И Терри, чувствуя, что по лицу его уже хлещет ветер от винтов, что
этот торнадо уже снижается, разгоняя пыль и пепел, готовясь подхватить
их, как Дороти с Тотошкой, и унести в страну Оза, роняет голову на грудь
Муна и думает: кажется, спасены.
***
- Эй ты, ясноглазый, очнись!
Вот именно с этими словами, звучащими в ушах, Терри выныривает из
забытья. Чувствует в голове какой-то вихрь ощущений, образов, фантазий.
Мгновение кажется, что она у него сейчас треснет, переполненная.
А потом все исчезает, как дым после трюка фокусника, и он узнает
лицо, склонившееся над ним.
- Bellum longum, vita brevis , - изрекает Вергилий.
- У тебя зубы, как у медведя, - голос Терри какой-то сухой,
каркающий.
- Это чтобы удобнее было кушать чарли, дитя мое.
- Где я, черт побери?
Вергилий оглядывает комнату.
- Этот филиал ада именуется полевым госпиталем в Бан Me Туоте.
- Ты не мог бы узнать, как дела у того парня, с которым меня вместе
подобрали?
- А, этот кхмер? Мун? - Вергилий кивает головой. - Да, его изрядно
потрепали. Хуже, чем тебя.
- Подожди-ка, - удивляется Терри, - а откуда тебе известно его имя.
- Потому что он - один из моих людей, - отвечает Вергилий. - Вот
откуда.
Переварив то, что сказал Вергилий, Терри опять спрашивает:
- Как он там, выкарабкается?
- Выкарабкается. Еще не пришло его время измерить глубину вонючей
ямы, куда его положат. Для тебя, я вижу, тоже. Изрядно досталось, а?
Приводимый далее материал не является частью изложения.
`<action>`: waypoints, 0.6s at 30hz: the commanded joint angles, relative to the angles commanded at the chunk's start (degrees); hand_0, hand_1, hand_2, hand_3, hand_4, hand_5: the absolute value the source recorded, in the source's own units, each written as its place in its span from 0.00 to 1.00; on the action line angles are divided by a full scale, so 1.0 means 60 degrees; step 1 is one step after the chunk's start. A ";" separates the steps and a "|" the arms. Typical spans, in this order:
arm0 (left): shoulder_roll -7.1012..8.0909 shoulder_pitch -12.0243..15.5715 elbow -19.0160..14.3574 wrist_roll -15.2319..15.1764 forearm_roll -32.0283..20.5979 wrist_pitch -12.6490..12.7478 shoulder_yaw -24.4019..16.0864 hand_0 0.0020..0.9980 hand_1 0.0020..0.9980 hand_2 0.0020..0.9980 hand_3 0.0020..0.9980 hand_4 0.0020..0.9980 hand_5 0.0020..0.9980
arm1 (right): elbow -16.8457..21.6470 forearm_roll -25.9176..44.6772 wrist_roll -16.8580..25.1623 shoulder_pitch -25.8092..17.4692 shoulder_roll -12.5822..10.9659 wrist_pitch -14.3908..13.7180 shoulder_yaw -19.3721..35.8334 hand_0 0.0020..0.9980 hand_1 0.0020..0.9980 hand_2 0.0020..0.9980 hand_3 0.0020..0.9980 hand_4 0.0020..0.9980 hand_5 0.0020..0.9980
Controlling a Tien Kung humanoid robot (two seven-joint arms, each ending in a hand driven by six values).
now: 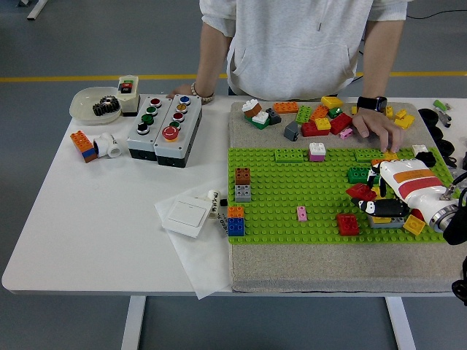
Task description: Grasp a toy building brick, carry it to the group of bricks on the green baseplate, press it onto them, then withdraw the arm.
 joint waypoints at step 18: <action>-0.0018 0.0101 -0.0012 0.0066 0.0193 -0.0027 -0.0100 0.76 0.74 0.73 0.59 0.61 0.64 | -0.0660 -0.0466 0.1865 -0.0238 -0.0258 0.0417 0.0642 0.05 0.19 0.32 0.40 0.77 0.46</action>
Терри, на которого недавнее прошлое нахлынуло, как приливная волна,
отвечает:
- Все погибли! Капитан Клэр, Малыш Гэвилан, Топроник,
кхмеры-проводники... Весь отряд к чертовой матери, кроме меня и Муна.
- Не повезло.
- Ты думаешь, здесь дело в везении? - Терри пытается приподняться,
чтобы сесть, но от боли и внезапно нахлынувшей дурноты вновь
откидывается на подушки.
Вергилий пожимает плечами.
- На войне ничего, кроме везения, и не существует. Ты что, Мясник, не
веришь мне? Хочешь посмотреть на мои боевые награды? Хочешь знать,
сколько вьетконговцев я укокошил? Это было давно. Тогда я был стариком.
С тех пор я заметно помолодел. Ты, я вижу, тоже в герои лезешь, сынок?
Ну, за это дело ты свой орден получишь. А когда поправишь здоровьишко,
они опять тебя пошлют в то же самое место, чтоб тебе там башку
продырявили. Вот как армия вознаграждает за отвагу, проявленную под
огнем. Вот что ей нужно от тебя, Мясник. Твоя жизнь.
У Терри перед глазами все еще темно, и он плохо понимает, что ему
говорит Вергилий.
- Ну а тебе что нужно от меня? - спрашивает он.
- Как ты посмотришь на то, чтобы иметь свой собственный отряд?